(Collected data entries)

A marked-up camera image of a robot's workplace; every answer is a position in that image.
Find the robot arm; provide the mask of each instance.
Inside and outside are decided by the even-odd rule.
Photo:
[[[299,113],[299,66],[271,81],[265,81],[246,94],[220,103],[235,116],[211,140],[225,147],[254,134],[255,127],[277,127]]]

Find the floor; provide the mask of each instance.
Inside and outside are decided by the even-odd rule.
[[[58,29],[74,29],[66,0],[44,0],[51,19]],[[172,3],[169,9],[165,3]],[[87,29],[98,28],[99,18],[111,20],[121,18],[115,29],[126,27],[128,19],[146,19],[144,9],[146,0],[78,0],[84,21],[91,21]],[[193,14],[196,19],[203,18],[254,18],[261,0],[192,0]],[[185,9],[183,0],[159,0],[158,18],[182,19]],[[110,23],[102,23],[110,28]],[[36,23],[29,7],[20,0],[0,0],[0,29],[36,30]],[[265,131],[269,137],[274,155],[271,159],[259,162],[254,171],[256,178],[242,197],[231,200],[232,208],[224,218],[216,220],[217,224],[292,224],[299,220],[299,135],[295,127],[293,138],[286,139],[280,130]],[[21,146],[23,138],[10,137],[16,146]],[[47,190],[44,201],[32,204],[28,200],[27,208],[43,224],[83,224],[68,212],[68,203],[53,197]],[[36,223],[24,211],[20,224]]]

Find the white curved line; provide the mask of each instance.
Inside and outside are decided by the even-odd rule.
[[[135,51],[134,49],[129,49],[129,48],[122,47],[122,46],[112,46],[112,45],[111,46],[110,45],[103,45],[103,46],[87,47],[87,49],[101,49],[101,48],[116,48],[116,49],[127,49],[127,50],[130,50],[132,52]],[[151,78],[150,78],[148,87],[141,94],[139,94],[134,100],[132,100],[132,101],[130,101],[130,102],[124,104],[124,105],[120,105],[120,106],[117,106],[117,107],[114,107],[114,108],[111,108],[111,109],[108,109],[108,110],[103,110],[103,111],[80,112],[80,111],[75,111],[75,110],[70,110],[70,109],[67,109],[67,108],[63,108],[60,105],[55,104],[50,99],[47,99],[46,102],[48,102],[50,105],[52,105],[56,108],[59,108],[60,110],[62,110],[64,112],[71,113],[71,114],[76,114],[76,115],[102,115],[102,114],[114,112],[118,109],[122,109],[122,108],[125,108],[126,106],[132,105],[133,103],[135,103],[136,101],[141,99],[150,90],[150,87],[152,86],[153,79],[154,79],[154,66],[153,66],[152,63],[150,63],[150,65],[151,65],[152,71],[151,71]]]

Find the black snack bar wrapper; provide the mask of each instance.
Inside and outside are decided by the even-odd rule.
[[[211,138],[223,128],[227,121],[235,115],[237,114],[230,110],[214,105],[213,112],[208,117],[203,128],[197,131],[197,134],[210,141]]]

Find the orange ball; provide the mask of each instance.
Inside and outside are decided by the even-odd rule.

- Exercise
All lines above with "robot" in them should be returned.

- Exercise result
A marked-up camera image of a robot's workplace; every answer is a position in that image.
Find the robot arm; provide the mask of each instance.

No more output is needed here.